Work instruction: From the first line to the last, set down the material exactly, leaving out its pictures.
________________________
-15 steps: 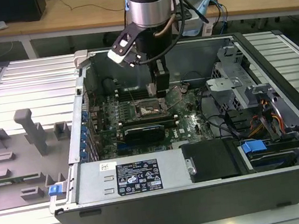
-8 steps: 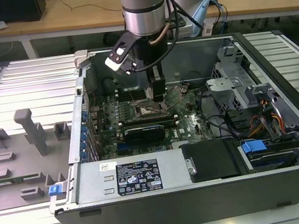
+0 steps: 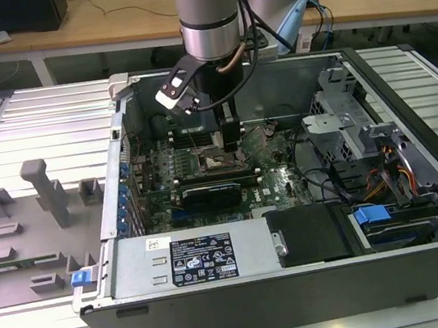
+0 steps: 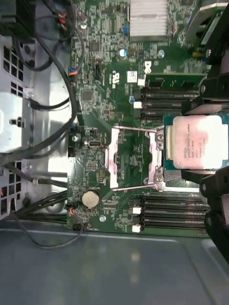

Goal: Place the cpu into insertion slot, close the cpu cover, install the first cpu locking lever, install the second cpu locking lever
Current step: 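Place the cpu into insertion slot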

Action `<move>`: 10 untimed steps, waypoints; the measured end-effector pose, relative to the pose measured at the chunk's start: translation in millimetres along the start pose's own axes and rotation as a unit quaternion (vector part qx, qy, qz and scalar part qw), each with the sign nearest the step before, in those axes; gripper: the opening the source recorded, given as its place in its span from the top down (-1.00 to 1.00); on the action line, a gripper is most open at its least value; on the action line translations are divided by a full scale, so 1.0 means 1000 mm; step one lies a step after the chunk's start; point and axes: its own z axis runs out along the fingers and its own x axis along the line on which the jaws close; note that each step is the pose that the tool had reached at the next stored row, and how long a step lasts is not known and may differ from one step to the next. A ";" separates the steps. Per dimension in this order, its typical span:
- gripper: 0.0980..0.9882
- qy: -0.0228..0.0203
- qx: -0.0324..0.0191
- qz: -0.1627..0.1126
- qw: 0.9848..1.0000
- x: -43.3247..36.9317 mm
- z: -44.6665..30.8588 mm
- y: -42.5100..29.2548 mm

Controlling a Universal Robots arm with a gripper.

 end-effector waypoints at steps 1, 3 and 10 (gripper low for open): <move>0.00 0.000 0.000 0.000 1.000 0.0012 0.0031 -0.0019; 0.00 0.000 0.000 0.000 1.000 0.0025 0.0059 -0.0038; 0.00 -0.001 0.000 0.000 1.000 0.0060 0.0174 -0.0087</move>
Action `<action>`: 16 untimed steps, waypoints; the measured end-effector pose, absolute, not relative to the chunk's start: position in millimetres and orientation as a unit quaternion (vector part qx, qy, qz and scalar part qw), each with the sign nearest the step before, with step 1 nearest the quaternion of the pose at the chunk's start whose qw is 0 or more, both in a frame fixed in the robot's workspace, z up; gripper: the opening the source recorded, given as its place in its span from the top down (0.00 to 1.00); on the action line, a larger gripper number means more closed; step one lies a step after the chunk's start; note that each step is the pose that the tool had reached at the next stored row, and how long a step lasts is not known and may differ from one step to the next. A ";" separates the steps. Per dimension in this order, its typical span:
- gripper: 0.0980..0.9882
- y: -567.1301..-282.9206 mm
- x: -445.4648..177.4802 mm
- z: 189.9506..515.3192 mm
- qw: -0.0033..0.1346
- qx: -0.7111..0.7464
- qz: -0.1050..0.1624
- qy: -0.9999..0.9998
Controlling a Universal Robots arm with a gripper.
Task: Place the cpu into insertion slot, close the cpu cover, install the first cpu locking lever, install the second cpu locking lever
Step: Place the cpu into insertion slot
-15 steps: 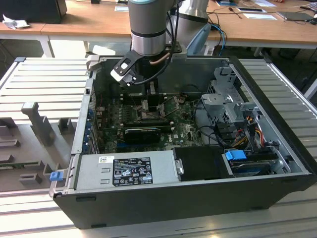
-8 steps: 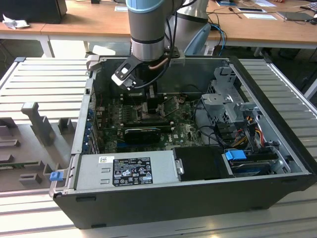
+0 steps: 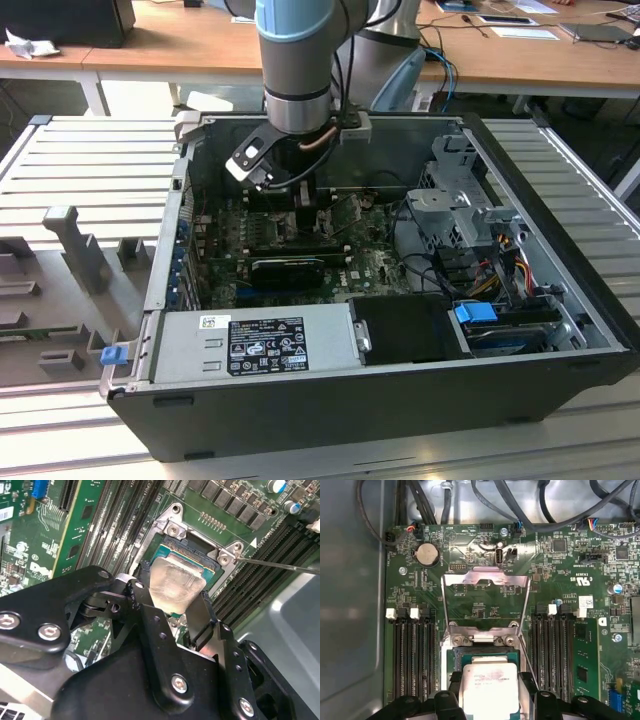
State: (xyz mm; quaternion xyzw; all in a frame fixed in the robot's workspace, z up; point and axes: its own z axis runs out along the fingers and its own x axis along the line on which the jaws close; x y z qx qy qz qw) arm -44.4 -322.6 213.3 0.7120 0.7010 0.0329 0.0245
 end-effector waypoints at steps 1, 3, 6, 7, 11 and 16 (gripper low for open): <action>0.52 -322.6 -44.3 211.8 0.025 0.712 0.033 0.701; 0.52 -322.5 -44.3 209.4 0.025 0.712 0.033 0.701; 0.52 -322.1 -44.3 208.5 0.025 0.712 0.033 0.701; 0.52 -322.1 -44.3 208.2 0.025 0.712 0.033 0.701; 0.52 -321.3 -44.2 207.5 0.024 0.712 0.033 0.701; 0.52 -317.1 -44.0 204.8 0.024 0.715 0.033 0.698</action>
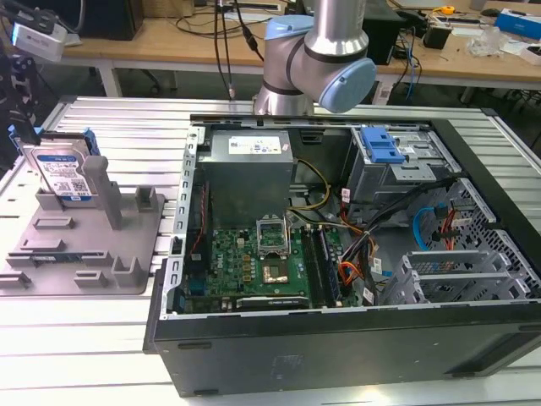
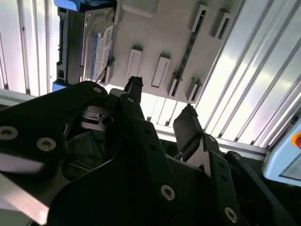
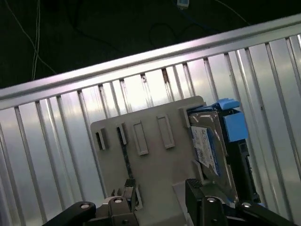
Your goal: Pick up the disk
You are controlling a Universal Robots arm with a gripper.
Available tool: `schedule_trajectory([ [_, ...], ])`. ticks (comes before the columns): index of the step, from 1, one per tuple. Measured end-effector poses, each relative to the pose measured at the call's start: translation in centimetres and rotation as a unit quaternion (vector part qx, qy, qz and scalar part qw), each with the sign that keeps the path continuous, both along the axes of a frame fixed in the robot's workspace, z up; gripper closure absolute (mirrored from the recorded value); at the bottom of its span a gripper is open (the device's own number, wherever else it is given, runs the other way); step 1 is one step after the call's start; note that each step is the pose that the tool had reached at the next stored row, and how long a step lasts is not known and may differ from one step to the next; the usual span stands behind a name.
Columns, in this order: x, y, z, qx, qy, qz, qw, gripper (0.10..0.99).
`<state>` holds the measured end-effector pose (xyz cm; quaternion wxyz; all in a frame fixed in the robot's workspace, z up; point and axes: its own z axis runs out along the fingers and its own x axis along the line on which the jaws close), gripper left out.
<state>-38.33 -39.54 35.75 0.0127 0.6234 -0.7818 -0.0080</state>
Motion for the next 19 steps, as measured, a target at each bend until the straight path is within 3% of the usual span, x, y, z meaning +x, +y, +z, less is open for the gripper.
schedule_trajectory([
  [5, 0.00, 0.00, -0.17, -0.0011, -0.0023, 0.050, 0.9987, 0.545],
  [7, 0.00, 0.00, -0.26, -0.0021, -0.0042, 0.076, 0.9971, 0.545],
  [15, 0.00, 0.01, -0.27, -0.0042, -0.0041, 0.079, 0.9968, 0.545],
  [17, -0.07, 0.55, -0.27, -0.0042, -0.0041, 0.079, 0.9968, 0.545],
  [19, -0.14, 1.46, -0.27, -0.0041, -0.0042, 0.079, 0.9968, 0.545],
])
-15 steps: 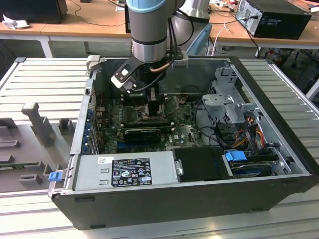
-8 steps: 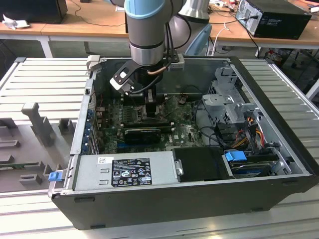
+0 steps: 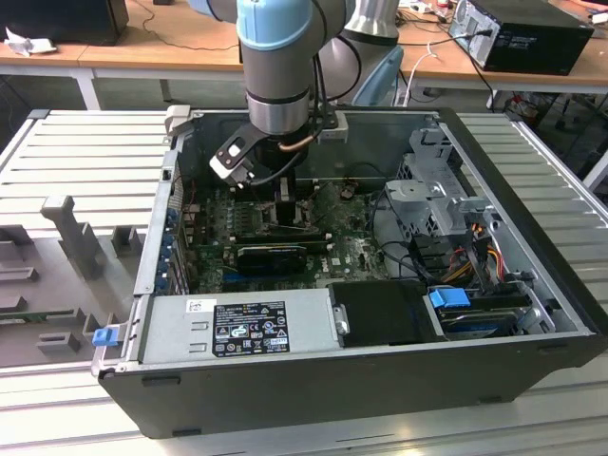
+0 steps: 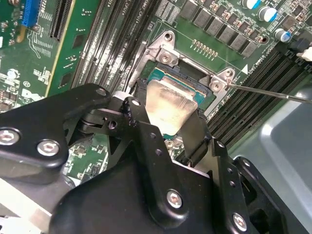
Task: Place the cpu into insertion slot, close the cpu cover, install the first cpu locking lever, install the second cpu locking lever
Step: 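Place the cpu into insertion slot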
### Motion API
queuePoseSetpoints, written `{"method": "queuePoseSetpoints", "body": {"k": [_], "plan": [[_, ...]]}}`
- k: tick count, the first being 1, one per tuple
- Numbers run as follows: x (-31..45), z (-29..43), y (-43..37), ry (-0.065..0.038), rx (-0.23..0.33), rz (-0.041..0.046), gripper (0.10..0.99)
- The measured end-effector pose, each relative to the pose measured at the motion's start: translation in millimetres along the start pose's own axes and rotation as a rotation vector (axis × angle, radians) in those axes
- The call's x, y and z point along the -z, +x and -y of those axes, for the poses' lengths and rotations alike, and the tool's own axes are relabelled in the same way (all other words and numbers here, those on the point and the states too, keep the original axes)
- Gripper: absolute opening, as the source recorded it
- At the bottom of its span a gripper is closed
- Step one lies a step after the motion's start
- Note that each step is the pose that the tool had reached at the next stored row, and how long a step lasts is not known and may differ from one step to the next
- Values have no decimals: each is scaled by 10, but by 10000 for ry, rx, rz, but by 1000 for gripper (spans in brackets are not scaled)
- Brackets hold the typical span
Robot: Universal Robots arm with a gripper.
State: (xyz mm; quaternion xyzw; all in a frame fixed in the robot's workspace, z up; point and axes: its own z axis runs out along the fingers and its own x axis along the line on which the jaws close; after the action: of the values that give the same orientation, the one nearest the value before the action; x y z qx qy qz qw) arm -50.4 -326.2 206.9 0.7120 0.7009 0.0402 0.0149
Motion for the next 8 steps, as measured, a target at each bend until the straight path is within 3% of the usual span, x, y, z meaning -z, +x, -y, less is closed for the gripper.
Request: {"method": "queuePoseSetpoints", "body": {"k": [8], "plan": [[-53,5,16,3,7,5,529]]}}
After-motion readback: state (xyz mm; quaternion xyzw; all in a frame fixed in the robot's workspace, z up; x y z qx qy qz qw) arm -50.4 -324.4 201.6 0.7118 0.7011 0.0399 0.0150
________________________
Exercise response:
-15 steps: 
-8 steps: 
+0 steps: 
+0 steps: 

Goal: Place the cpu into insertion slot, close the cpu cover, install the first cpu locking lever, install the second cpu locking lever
Current step: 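Place the cpu into insertion slot
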
Action `<move>`: 10 untimed steps, waypoints; the measured end-effector pose, relative to the pose measured at the chunk's start: translation in millimetres along the start pose's own axes and rotation as a unit quaternion (vector part qx, qy, qz and scalar part qw), each with the sign nearest the step before, in those axes; gripper: the opening the source recorded, given as its place in its span from the top down (-1.00 to 1.00); on the action line, a gripper is most open at its least value; on the action line translations are divided by a full scale, so 1.0 means 1000 mm; step one lies a step after the chunk's start; point and axes: its own z axis runs out along the fingers and its own x axis along the line on which the jaws close; note that each step is the pose that the tool had reached at the next stored row, and how long a step lasts is not known and may differ from one step to the next. A ";" separates the steps. Per dimension in this order, its typical span:
- gripper: 0.0980..0.9882
- qy: -0.0228..0.0203
- qx: -0.0324..0.0191
- qz: -0.1627..0.1126
- qw: 0.9848..1.0000
- x: -43.3247..36.9317 mm
- z: -44.6665..30.8588 mm
- y: -42.5100..29.2548 mm

Controlling a Universal Robots arm with a gripper.

 end-effector waypoints at steps 1, 3 and 10 (gripper low for open): <move>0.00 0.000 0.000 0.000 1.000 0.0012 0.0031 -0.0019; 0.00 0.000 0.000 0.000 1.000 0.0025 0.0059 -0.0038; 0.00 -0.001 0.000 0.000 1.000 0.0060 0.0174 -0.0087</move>
Action `<action>`: 16 untimed steps, waypoints; the measured end-effector pose, absolute, not relative to the chunk's start: position in millimetres and orientation as a unit quaternion (vector part qx, qy, qz and scalar part qw), each with the sign nearest the step before, with step 1 nearest the quaternion of the pose at the chunk's start whose qw is 0 or more, both in a frame fixed in the robot's workspace, z up; gripper: the opening the source recorded, given as its place in its span from the top down (0.00 to 1.00); on the action line, a larger gripper number means more closed; step one lies a step after the chunk's start; note that each step is the pose that the tool had reached at the next stored row, and how long a step lasts is not known and may differ from one step to the next. A ";" separates the steps. Per dimension in this order, its typical span:
- gripper: 0.0980..0.9882
- y: -567.1301..-282.9206 mm
- x: -445.4648..177.4802 mm
- z: 189.9506..515.3192 mm
- qw: -0.0033..0.1346
- qx: -0.7111..0.7464
- qz: -0.1050..0.1624
- qy: -0.9999..0.9998
Controlling a Universal Robots arm with a gripper.
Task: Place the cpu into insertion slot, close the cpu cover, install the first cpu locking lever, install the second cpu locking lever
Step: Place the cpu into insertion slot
-15 steps: 
-8 steps: 
+0 steps: 
State: (xyz mm; quaternion xyzw; all in a frame fixed in the robot's workspace, z up; point and axes: its own z axis runs out along the fingers and its own x axis along the line on which the jaws close; x y z qx qy qz qw) arm -44.4 -322.6 213.3 0.7120 0.7010 0.0329 0.0245
 end-effector waypoints at steps 1, 3, 6, 7, 11 and 16 (gripper low for open): <action>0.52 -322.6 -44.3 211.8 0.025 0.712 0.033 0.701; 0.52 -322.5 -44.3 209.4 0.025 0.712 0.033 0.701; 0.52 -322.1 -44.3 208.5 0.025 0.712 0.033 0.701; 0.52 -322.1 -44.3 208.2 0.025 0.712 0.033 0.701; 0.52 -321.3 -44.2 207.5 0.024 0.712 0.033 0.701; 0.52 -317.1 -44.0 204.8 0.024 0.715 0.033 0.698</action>
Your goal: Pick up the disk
You are controlling a Universal Robots arm with a gripper.
Available tool: `schedule_trajectory([ [_, ...], ])`. ticks (comes before the columns): index of the step, from 1, one per tuple. Measured end-effector poses, each relative to the pose measured at the call's start: translation in centimetres and rotation as a unit quaternion (vector part qx, qy, qz and scalar part qw), each with the sign that keeps the path continuous, both along the axes of a frame fixed in the robot's workspace, z up; gripper closure absolute (mirrored from the recorded value); at the bottom of its span a gripper is open (the device's own number, wherever else it is given, runs the other way); step 1 is one step after the call's start; note that each step is the pose that the tool had reached at the next stored row, and how long a step lasts is not known and may differ from one step to the next; the usual span stands behind a name.
Columns, in this order: x, y, z, qx, qy, qz, qw, gripper (0.10..0.99).
`<state>` holds the measured end-effector pose (xyz cm; quaternion wxyz; all in a frame fixed in the robot's workspace, z up; point and axes: its own z axis runs out along the fingers and its own x axis along the line on which the jaws close), gripper left out.
<state>-38.33 -39.54 35.75 0.0127 0.6234 -0.7818 -0.0080</state>
Motion for the next 19 steps, as measured, a target at each bend until the straight path is within 3% of the usual span, x, y, z meaning +x, +y, +z, less is open for the gripper.
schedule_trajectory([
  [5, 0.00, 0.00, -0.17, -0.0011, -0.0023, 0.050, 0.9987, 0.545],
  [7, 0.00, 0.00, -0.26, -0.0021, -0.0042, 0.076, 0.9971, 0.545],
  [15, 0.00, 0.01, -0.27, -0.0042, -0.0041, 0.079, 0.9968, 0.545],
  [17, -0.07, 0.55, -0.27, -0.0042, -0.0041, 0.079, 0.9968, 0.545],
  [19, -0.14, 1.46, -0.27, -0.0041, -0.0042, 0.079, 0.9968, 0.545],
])
-15 steps: 
-8 steps: 
+0 steps: 
+0 steps: 
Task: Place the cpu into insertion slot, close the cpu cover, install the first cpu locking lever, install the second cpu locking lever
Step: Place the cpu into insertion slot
### Motion API
queuePoseSetpoints, written `{"method": "queuePoseSetpoints", "body": {"k": [_], "plan": [[_, ...]]}}`
- k: tick count, the first being 1, one per tuple
- Numbers run as follows: x (-31..45), z (-29..43), y (-43..37), ry (-0.065..0.038), rx (-0.23..0.33), rz (-0.041..0.046), gripper (0.10..0.99)
- The measured end-effector pose, each relative to the pose measured at the motion's start: translation in millimetres along the start pose's own axes and rotation as a rotation vector (axis × angle, radians) in those axes
- The call's x, y and z point along the -z, +x and -y of those axes, for the poses' lengths and rotations alike, and the tool's own axes are relabelled in the same way (all other words and numbers here, those on the point and the states too, keep the original axes)
- Gripper: absolute opening, as the source recorded it
- At the bottom of its span a gripper is closed
- Step one lies a step after the motion's start
- Note that each step is the pose that the tool had reached at the next stored row, and how long a step lasts is not known and may differ from one step to the next
- Values have no decimals: each is scaled by 10, but by 10000 for ry, rx, rz, but by 1000 for gripper (spans in brackets are not scaled)
- Brackets hold the typical span
Robot: Universal Robots arm with a gripper.
State: (xyz mm; quaternion xyzw; all in a frame fixed in the robot's workspace, z up; point and axes: its own z axis runs out along the fingers and its own x axis along the line on which the jaws close; after the action: of the values that give the same orientation, the one nearest the value before the action; x y z qx qy qz qw) arm -50.4 -326.2 206.9 0.7120 0.7009 0.0402 0.0149
Motion for the next 8 steps, as measured, a target at each bend until the straight path is within 3% of the usual span, x, y, z meaning -z, +x, -y, less is closed for the gripper.
Request: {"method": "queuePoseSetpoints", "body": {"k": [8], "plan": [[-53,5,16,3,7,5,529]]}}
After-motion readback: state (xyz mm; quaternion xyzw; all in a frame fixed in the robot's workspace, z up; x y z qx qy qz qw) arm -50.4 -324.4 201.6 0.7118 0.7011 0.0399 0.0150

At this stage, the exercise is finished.